I thought for a moment “that isn’t something a dentist or doctor can control, so I wouldn’t give it much thought or attention. I’d prefer that it didn’t happen, if that’s what you mean."
“Yeah, well, I guess I should just find a different dentist I really didn’t like him.”
Nobody likes her either. Her most recent crisis came up two weeks ago when her last friend, a middle-aged man whom she has known for over ten years, decided he did not want to talk to her anymore. She says he would never see her unless they met at her place, where he always made unwanted sexual advances. She wanted to meet him at a restaurant or other outside location to give herself a chance to get away from the misery she feels at home and to prevent the physical contact. They had a romantic relationship that ended years ago. More recently, they argued whenever they talked, and the last argument led him to end their association. Clara wept during our discussions of this situation, and it was impossible not to pity her, a poor, plain-looking, mentally ill woman of average intelligence begging me to help her win back her only friend, a man who won’t let anyone see them together. This pity is part of the empathic force that prevents me from dismissing her as my patient.

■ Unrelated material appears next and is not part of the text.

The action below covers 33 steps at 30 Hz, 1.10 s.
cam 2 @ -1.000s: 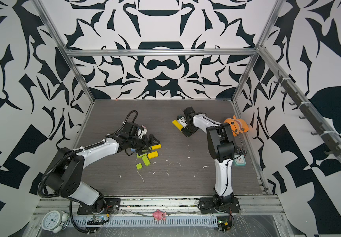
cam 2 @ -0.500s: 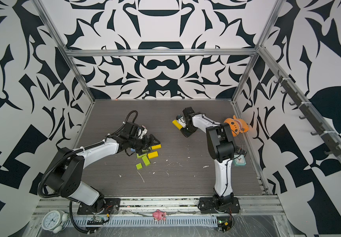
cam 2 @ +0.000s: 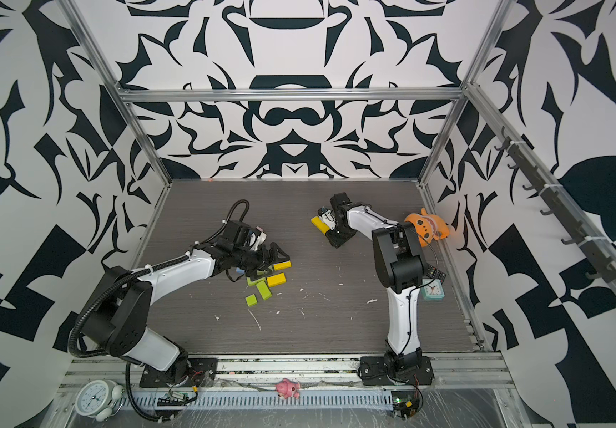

After enduring the usual litany of insults, I advised her to write him a letter telling him how much she values his friendship, which she did, but this has yet to yield any positive results. So what can she do now? Her mother died many years ago, and it is her mother that Clara is trying to replace with a therapist.
She fired her last therapist in 1986, and she hasn't found another who suits her. I did find a psychiatrist in Berkeley last year who had all the characteristics on Clara’s wish list, but Clara hated her office staff and will not go back. Heather, a middle-aged female psychologist who works with many of my patients, just finished searching all the resources in our region to find anyone who might see Clara. Part of the problem with referring Clara is that if Heather or I send her to someone who does not know us well, we will never be able to refer anyone to that person again after sending such a patient. We were not successful; Clara won’t see Heather, and the only other possibilities would require Clara to work with training interns, many of whom have professional experience and are doing internships to broaden their expertise, but Clara refuses to see an intern.
All of which leaves me as her only source of care, something that happens to primary care physicians when problems are beyond the scope of specialists or when specialists aren’t available. I will do what I can for as long as I can withstand her relentless attacks. I’m getting better at it. Last night she called to tell me how angry she was that I had dared to characterize her as introverted. In a recent conversation, I tried to help her figure out how to improve her social life. After less than a minute, she hung up. I’m happy to report that my first response was not anger but relief at the brevity of our exchange. Many longer ones await us.